- EXERCISE PROMPT
The lines from the start of the data through the line with "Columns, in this" are to be returned verbatim; all later lines are to be omitted.

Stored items
----------------------------------------
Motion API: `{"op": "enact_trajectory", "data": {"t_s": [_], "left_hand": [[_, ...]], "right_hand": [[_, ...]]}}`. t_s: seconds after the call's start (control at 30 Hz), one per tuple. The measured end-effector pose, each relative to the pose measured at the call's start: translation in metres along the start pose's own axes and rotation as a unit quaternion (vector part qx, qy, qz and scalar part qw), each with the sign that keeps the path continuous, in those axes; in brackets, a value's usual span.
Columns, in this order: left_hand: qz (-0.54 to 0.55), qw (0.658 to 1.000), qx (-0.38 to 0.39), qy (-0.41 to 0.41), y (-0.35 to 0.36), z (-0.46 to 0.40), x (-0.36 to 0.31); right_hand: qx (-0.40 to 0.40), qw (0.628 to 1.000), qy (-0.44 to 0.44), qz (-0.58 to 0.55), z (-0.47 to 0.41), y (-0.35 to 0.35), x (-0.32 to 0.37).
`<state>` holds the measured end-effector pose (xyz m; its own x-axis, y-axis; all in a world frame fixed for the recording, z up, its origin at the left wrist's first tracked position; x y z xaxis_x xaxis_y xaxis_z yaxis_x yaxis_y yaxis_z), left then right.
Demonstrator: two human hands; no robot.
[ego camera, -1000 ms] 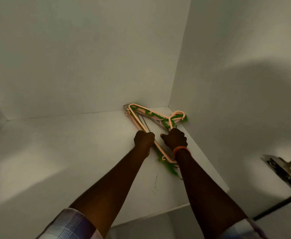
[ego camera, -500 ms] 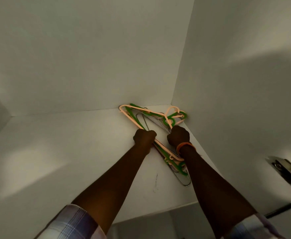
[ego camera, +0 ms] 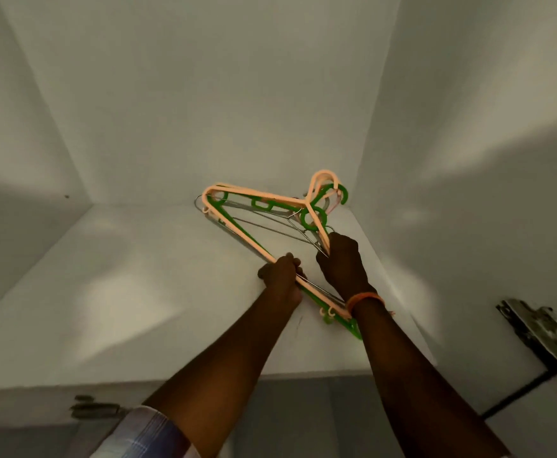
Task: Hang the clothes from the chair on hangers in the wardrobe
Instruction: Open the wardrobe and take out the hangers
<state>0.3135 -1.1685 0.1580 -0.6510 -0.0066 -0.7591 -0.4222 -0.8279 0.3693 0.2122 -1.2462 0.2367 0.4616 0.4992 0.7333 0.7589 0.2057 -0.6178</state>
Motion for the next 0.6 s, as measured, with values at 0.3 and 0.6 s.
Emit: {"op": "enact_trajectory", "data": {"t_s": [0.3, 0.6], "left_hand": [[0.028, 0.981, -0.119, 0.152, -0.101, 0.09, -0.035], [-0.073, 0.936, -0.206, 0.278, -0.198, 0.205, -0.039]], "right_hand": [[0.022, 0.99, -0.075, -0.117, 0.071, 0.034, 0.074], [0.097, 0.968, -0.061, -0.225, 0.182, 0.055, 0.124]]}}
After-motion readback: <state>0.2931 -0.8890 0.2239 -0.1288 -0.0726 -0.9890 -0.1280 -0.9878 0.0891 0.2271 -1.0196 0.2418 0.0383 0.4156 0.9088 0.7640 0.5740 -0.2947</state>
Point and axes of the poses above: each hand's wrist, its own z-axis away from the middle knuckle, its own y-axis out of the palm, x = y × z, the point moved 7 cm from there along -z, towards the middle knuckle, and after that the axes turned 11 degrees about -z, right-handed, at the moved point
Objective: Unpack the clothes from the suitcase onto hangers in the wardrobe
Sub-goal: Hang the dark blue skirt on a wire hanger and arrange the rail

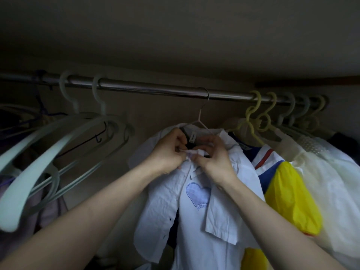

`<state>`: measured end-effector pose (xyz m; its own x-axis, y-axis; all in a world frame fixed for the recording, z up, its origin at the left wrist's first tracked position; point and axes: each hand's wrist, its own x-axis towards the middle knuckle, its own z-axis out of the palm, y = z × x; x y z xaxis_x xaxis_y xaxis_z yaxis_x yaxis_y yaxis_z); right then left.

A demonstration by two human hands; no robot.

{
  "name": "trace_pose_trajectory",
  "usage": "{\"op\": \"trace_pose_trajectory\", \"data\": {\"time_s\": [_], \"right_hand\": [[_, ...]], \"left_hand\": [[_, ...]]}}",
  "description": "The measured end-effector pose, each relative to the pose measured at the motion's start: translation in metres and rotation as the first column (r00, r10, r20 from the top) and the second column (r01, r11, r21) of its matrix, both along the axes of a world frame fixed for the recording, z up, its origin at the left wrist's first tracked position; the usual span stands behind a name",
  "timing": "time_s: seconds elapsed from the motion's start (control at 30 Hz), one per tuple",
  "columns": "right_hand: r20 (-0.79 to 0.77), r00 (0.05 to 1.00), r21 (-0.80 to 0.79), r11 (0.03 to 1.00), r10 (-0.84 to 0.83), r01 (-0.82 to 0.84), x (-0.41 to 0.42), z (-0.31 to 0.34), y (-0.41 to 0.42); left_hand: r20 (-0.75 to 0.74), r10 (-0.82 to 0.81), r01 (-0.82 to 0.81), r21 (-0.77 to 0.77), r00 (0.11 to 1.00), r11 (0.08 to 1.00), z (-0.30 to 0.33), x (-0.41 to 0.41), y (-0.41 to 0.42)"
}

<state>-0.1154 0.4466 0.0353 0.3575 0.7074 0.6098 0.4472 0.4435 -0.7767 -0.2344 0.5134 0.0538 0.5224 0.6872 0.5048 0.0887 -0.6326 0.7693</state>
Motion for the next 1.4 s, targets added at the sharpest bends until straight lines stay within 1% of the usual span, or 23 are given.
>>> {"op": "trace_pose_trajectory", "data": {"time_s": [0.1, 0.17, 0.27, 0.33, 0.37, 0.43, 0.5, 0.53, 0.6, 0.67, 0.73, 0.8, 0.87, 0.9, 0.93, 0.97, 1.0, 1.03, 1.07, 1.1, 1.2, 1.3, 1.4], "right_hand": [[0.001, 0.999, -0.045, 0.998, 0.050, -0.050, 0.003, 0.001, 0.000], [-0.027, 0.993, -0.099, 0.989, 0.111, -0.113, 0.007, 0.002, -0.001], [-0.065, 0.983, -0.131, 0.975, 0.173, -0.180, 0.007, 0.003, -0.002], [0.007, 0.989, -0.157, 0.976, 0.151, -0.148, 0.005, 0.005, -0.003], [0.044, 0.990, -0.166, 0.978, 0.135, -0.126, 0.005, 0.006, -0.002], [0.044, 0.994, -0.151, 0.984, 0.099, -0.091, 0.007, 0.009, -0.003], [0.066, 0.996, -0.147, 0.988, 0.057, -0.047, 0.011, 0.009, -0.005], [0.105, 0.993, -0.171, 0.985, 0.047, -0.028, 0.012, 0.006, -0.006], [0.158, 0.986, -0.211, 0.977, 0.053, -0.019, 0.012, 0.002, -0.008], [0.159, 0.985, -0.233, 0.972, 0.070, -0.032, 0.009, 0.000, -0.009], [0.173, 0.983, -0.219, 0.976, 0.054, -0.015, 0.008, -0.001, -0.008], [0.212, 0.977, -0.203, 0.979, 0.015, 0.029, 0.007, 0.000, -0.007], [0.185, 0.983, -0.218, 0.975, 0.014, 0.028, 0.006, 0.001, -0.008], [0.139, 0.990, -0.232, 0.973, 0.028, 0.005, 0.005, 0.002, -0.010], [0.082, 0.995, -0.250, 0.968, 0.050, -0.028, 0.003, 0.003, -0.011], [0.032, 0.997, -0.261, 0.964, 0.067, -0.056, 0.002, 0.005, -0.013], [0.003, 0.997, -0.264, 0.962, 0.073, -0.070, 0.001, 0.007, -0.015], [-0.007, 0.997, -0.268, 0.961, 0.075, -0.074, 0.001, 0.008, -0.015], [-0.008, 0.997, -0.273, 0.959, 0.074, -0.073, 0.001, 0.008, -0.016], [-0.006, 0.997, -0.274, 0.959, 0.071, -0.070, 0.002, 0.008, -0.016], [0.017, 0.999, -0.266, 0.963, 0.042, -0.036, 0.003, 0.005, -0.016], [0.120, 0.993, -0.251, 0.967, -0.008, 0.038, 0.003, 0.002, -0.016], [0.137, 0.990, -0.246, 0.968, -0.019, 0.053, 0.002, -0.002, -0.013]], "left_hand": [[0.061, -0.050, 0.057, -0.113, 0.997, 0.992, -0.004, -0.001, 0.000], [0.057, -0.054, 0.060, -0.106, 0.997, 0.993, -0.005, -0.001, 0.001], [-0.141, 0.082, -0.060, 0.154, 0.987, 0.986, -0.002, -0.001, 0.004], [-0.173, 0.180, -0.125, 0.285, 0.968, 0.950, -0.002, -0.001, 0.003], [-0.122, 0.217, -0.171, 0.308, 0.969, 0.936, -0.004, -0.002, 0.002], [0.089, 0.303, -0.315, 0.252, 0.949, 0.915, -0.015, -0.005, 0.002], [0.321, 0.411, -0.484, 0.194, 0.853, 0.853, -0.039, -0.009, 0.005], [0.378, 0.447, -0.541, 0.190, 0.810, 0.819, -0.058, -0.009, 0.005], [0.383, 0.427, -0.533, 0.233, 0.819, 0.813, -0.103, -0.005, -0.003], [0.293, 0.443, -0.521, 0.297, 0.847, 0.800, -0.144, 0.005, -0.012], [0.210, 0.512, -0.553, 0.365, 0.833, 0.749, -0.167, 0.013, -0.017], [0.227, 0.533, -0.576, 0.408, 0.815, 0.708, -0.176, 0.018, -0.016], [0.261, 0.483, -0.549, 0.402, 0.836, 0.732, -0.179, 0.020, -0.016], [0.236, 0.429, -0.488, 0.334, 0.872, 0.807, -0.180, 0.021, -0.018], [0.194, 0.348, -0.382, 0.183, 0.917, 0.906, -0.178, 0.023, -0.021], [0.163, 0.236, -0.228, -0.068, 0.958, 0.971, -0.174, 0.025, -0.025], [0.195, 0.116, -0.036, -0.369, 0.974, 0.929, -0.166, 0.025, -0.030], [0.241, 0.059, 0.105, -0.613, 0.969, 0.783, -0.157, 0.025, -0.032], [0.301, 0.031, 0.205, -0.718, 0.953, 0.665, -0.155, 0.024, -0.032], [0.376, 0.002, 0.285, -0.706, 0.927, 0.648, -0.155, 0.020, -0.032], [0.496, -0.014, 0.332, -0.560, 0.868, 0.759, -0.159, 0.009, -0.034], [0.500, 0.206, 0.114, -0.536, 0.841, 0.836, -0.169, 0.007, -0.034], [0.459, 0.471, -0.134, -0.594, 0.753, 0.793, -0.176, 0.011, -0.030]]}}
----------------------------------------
- PROBLEM SOLUTION
Motion API: `{"op": "enact_trajectory", "data": {"t_s": [_], "left_hand": [[_, ...]], "right_hand": [[_, ...]]}}`. t_s: seconds after the call's start (control at 30 Hz), one per tuple. The measured end-effector pose, each relative to the pose measured at the call's start: translation in metres along the start pose's own axes and rotation as a unit quaternion (vector part qx, qy, qz and scalar part qw), each with the sign that keeps the path continuous, in those axes; in brackets, a value's usual span.
Columns, in this order: left_hand: qz (-0.54 to 0.55), qw (0.658 to 1.000), qx (-0.38 to 0.39), qy (-0.41 to 0.41), y (-0.35 to 0.36), z (-0.46 to 0.40), x (-0.36 to 0.31); right_hand: qx (-0.40 to 0.40), qw (0.628 to 1.000), qy (-0.44 to 0.44), qz (-0.58 to 0.55), z (-0.47 to 0.41), y (-0.35 to 0.35), x (-0.32 to 0.37).

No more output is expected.